Born out of wedlock to Frances Bratt in January 1889, Edith Bratt was raised by her mother and cousin. Her musical and dancing talents were recognized early on, so that after the early death of her mother, she attended a music boarding school for girls. Some time later she was placed in a pension through her guardian. There, at the age of nineteen, she first met John Ronald Reuel Tolkien , then sixteen , who was also an orphan . Over the course of the following months, the two fell in love. Tolkien's guardian, however, the Catholic Father Morgan, disapproved of John's relationship with Bratt, who was brought up in the Anglican faith, and forbade the sixteen-year-old from any contact with Edith until he reached the age of majority - then 21.
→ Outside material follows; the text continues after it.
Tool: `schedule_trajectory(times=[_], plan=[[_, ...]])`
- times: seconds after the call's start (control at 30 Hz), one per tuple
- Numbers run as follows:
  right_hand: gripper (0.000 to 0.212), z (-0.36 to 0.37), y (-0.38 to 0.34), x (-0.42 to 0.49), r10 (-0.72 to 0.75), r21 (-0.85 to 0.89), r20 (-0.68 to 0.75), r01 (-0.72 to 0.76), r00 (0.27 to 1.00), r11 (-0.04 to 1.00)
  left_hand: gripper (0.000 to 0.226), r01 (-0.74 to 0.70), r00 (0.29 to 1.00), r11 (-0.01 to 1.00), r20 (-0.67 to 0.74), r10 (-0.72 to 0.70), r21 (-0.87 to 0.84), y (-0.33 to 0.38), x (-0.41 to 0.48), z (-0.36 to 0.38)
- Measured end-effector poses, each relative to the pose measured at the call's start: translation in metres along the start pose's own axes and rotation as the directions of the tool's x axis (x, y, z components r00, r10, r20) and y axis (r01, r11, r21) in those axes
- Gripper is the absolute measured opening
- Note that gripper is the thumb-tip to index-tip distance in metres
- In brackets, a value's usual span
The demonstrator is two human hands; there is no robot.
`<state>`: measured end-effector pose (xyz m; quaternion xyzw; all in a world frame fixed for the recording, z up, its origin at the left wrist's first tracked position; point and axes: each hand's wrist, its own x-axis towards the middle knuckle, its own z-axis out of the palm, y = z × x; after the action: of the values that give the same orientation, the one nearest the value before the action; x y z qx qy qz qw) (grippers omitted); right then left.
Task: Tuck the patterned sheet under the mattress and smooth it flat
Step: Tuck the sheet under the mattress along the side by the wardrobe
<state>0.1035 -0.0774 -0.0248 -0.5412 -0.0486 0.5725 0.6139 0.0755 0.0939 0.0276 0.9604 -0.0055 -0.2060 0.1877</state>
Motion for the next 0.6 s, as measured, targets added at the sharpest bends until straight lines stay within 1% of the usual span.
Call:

Edith moved to Cheltenham , Gloucestershire , to live with a family of lawyers called Jessop , where she became engaged to the brother of a school friend. In 1913 she received a letter from Tolkien, now of legal age, asking her to resume their childhood relationship. She agreed and, at Tolkien's insistence, converted to the Catholic faith on January 8, 1914. Since this was refused by her Anglican guardian, the Jessops, she was forced to look for a new place of residence. Eventually she found accommodation with her cousin in Warwick .

On March 22, 1916, she married John Ronald Reuel Tolkien eight years after they first met. In the same year Tolkien was drafted to France , where he served as an officer in the First World War .

The grave of Edith and John Ronald Reuel Tolkien in Oxford

After John's return from mainland Europe due to illness, Edith Mary Tolkien became the mother of four children:

  • November 21, 1917: John Francis Reuel Tolkien
  • October 22, 1920: Michael Hilary Reuel Tolkien
  • November 21, 1924: Christopher John Reuel Tolkien
  • June 18, 1929: Priscilla Mary Reuel Tolkien

They spent most of their time together in the university city of Oxford , where John worked as a professor and writer . The Tolkien couple spent their twilight years in the English seaside resort of Bournemouth . After a short but serious illness, Edith Tolkien died at the age of 82 and was buried in Wolvercote cemetery near Oxford. According to witnesses, Edith's death was a severe shock for her husband from which he never recovered. He died barely two years later.

Significance for Tolkien's work

John and Edith often went for walks in a forest near Roos, where she is said to have sometimes sung and danced for him in a hemlock grove . This and earlier experiences inspired parts of the literary work The Silmarillion , which was only published after his death, especially the story of the love of the human being Beren and the Elven princess Lúthien Tinúviel, also briefly mentioned in The Lord of the Rings , overcoming all obstacles .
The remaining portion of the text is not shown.